This is curious, an album of mimetically frugal songs all reverentially brushed acoustica on the "Warp" record label. Don't they just do dance stuff? Anyhow, this maybe signals a seismic shift in their policy, but even if it doesn't listening to "Flashlight Seasons" it's obvious what encouraged the label to sign Gravenhurst as this is lovely, occasionally fabulous stuff.
Nick Talbot's keening voice relates theses ten waspishly personal tales with an air of often weary resignation as if he's come to the end of an extremely long tether and cant be arsed with anything anymore. "I know anger, I know what its for" he sings on "Tunnels" while sounding like he hasn't got the energy to pull his own trousers up. Lyrically this album is superb, twisting new shapes and nuances out of the language of despair and ennui and imbuing the whole album with an eerie fog bound atmosphere.
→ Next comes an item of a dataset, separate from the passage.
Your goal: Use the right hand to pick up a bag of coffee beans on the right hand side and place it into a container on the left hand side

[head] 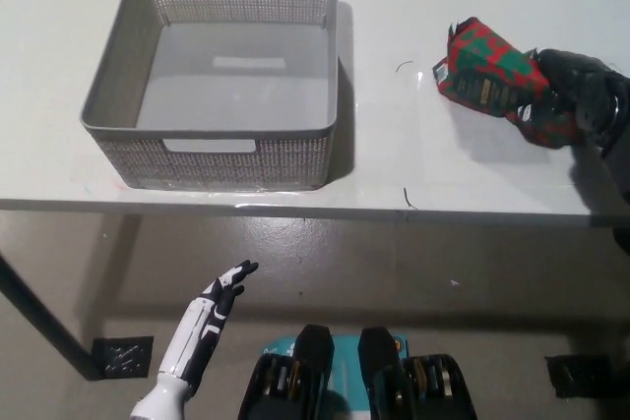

It sounds quintessentially English, but not in any way that I've heard before. This is the England of lonely skeletal trees and roosting rooks in mist drenched meadows. Of brackish canals sliding oily ,under dank dripping tunnels. Before I waffle on like an A level Literature student anymore I'll turn to the music. Lots of precisely plucked acoustic guitar augmented occasionally by harmonica, rivulets of fervent keyboards or on "Damage" spooky trail of pedal steel.
Some may find the lack of variety a tad wearing, but there is enough ravishing material to keep the interest piqued. On songs like "Fog round the Figurehead" and "The Ice Tree" you will be enraptured at the delicate beauty on show and taken as a whole this a wonderful album . Another one to add to the pile marked desolate and gorgeous, and as any right thinking music fan knows you can never get enough of desolate and gorgeous.